The story here is more cohesive than The Alex Crow and the Marbury Lens duology, and it feels more meta-humorous than Grasshopper Jungle. That same meta-humor might get the book in trouble with certain online types because Smith has stated that a lot of the cannibalistic chaos of the robots on this doomed space cruiser was inspired, somewhat, by people who came down on him for problematic behavior at times in the last couple of years. Hell, in the very first chapter, "spirit animal" gets appropriated in dialogue, which is sure to rile up a lot of people - even if Billy, the appropriator in question, goes and takes it back upon seeing that the animal he liked so much is an incongruously carnivorous giraffe.
Then there's Smith's usual incorporation of queer male sexuality, which, as always, comes off as more than a bit weird. As well as you can expect given that Smith is literally the original "Keep YA Weird" guy, though over the years, as Smith's books have actually helped me accept my own bisexuality, I've felt that he's not had as great a handle on the subject as he thinks he does. I still think Passenger's m/m ship was awkwardly done and would have worked much better platonically; Winger, of course, pulled a Bury Your Gays; Grasshopper Jungle was perhaps the closest Smith came to creating a character who reflected my sexuality with Austin Szerba, but even then he kinda relied too much on the Cheating Bisexual trope. (Incidentally, I've put one of my #ownvoices bi manuscripts on hold precisely because I fell into the same tropey hole.) I'm at least glad that Smith makes it clear that we're in a future where sexuality is pretty much fluid by default, though I do still think it'd have been nice to have Billy not feel afraid to say he himself was bi (which is how I headcanon him, tbh.) But then again, after the opening chapter's incident with Maurice the bisexual carnivorous French giraffe, I'm not surprised he doesn't want to have a label in common with that creepy-ass cog.
Like a lot of Andrew Smith's past works, Rabbit & Robot is weird and immature and downright disgusting. Sperm and piss and fart jokes abound, and now we get recreational drugs for good measure. And tons of F-bombs. And Parker. I'm so over the current trend of casting Timothée Chalamet in everything, and especially of typecasting him as a horny-ass teenager, but Parker is the perfect role for him. Though I bet Chalamet would probably only be able to endure maybe a hundred repetitions of "I have an erection" before he can no longer say it without laughing. Or, worse, making the entire rest of the cast corpse.
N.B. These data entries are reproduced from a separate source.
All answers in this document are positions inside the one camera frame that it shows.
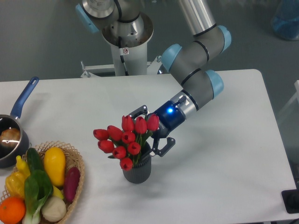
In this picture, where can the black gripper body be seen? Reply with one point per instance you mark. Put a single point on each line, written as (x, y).
(170, 118)

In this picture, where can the red tulip bouquet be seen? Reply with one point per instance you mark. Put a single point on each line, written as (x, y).
(128, 143)

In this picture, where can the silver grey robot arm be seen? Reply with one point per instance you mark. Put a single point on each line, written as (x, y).
(127, 29)

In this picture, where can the dark grey ribbed vase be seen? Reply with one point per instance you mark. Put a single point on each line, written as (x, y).
(142, 170)

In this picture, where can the woven wicker basket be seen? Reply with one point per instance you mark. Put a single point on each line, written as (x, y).
(73, 159)

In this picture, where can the purple eggplant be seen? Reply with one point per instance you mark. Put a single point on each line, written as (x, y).
(71, 183)

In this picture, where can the yellow squash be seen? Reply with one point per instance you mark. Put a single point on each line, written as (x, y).
(54, 165)

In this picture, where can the dark green cucumber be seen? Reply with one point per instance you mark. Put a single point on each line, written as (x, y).
(34, 161)

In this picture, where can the yellow banana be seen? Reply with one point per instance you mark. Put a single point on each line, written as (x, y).
(57, 193)

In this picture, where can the black device at edge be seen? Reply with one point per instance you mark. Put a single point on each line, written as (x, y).
(291, 200)

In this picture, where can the green bok choy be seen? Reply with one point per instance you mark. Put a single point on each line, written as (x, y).
(37, 189)

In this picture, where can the white garlic bulb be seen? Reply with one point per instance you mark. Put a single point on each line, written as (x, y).
(54, 209)

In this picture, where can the bread roll in pan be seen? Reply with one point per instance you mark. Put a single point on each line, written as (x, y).
(10, 137)

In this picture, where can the blue transparent container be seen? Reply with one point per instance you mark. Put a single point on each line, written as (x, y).
(285, 22)

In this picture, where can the yellow bell pepper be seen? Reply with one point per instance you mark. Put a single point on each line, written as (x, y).
(15, 183)

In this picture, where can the orange fruit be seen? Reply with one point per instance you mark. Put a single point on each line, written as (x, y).
(12, 210)

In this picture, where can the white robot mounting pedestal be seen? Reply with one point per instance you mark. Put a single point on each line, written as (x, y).
(126, 62)

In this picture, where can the blue handled saucepan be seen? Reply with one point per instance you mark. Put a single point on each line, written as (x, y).
(8, 154)
That repetition is one of many that shows up throughout the book, largely because, again, most of the cast are robots. They keep repeating their programmed lines - or are they programmed? Perhaps by the Worm that infects them all. In any case, these repetitions make the book a little dull at times, though at times I admit I laughed a little more than I should have. Especially since a lot of those repetitions parrot not only fundamentalist Christians (who, because they're characters in an Andrew Smith novel, have mouths as foul as everyone else's), but also the sort of endlessly self-victimizing discourse endemic to social-justice Tumblr.
As always, Smith gives us a book that takes me, in particular, to a certain dark side of mine. In this case, as I'm telling one of my best bros (to whom I'm sending this book later this week), the side that sees everyone else submitting to vice like it's a game, and totally wants to join in anyway. Because, gorrammit, that's way too much me and I need to be a better human than that.
Which character am I most like? Parker? Milo? Lourdes? Billy? Juan? Rowan? Meg? Jeffrie? Cager Messer?
Maybe they're all me.
And I bet my buddy will feel the same whenever he reads the book himself. (Though obviously he's Billy.)